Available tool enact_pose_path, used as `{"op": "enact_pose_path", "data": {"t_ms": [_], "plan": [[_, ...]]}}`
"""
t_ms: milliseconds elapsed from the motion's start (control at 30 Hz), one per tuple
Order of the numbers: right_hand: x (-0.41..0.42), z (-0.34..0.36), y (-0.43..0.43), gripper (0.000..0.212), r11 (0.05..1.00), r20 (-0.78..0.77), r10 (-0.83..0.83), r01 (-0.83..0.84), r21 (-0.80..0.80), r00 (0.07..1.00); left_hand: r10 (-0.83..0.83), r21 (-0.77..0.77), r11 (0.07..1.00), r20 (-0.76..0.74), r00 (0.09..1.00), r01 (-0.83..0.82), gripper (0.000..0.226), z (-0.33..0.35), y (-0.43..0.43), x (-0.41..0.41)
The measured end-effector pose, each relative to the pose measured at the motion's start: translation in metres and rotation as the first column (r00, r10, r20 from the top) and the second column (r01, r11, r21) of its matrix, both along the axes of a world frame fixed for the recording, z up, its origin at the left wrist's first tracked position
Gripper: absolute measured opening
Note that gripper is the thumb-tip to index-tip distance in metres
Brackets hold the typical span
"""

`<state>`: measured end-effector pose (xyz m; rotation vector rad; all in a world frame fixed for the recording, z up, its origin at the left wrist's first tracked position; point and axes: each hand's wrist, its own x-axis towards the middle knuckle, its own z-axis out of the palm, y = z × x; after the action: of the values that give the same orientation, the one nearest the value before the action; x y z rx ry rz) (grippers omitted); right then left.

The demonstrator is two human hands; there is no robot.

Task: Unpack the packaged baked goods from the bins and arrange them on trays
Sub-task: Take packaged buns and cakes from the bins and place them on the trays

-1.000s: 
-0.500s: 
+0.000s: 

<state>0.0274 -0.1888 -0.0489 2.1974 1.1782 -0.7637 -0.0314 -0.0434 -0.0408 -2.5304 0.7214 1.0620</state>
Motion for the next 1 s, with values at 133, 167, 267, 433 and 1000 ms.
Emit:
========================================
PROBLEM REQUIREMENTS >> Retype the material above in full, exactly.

SOLUTION TO THE PROBLEM >>
Available tool enact_pose_path, used as `{"op": "enact_pose_path", "data": {"t_ms": [_], "plan": [[_, ...]]}}`
"""
t_ms: milliseconds elapsed from the motion's start (control at 30 Hz), one per tuple
Order of the numbers: right_hand: x (-0.41..0.42), z (-0.34..0.36), y (-0.43..0.43), gripper (0.000..0.212), r11 (0.05..1.00), r20 (-0.78..0.77), r10 (-0.83..0.83), r01 (-0.83..0.84), r21 (-0.80..0.80), r00 (0.07..1.00); left_hand: r10 (-0.83..0.83), r21 (-0.77..0.77), r11 (0.07..1.00), r20 (-0.76..0.74), r00 (0.09..1.00), r01 (-0.83..0.82), gripper (0.000..0.226), z (-0.33..0.35), y (-0.43..0.43), x (-0.41..0.41)
The measured end-effector pose, each relative to the pose measured at the motion's start: translation in metres and rotation as the first column (r00, r10, r20 from the top) and the second column (r01, r11, r21) of its matrix, both along the axes of a world frame fixed for the recording, z up, its origin at the left wrist's first tracked position
Gripper: absolute measured opening
Note that gripper is the thumb-tip to index-tip distance in metres
Brackets hold the typical span
"""

`<state>`: measured end-effector pose (xyz m; rotation vector rad; all in a world frame fixed for the recording, z up, its origin at the left wrist's first tracked position; point and axes: each hand's wrist, its own x-axis towards the middle knuckle, its own z-axis out of the palm, y = z × x; after the action: of the values that give the same orientation, the one nearest the value before the action; x y z rx ry rz) (grippers omitted); right then left.

The demonstrator is two human hands; there is no robot.

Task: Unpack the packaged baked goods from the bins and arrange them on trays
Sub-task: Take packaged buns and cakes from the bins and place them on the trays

-1.000s: 
-0.500s: 
+0.000s: 

<state>0.0274 -0.1888 -0.0489 2.1974 1.1782 -0.7637 -0.0314 -0.0434 -0.0408 -2.5304 0.7214 1.0620</state>
Motion for the next 1 s, with values at 133, 167, 267, 433 and 1000 ms.
Emit:

No additional work remains on the exercise.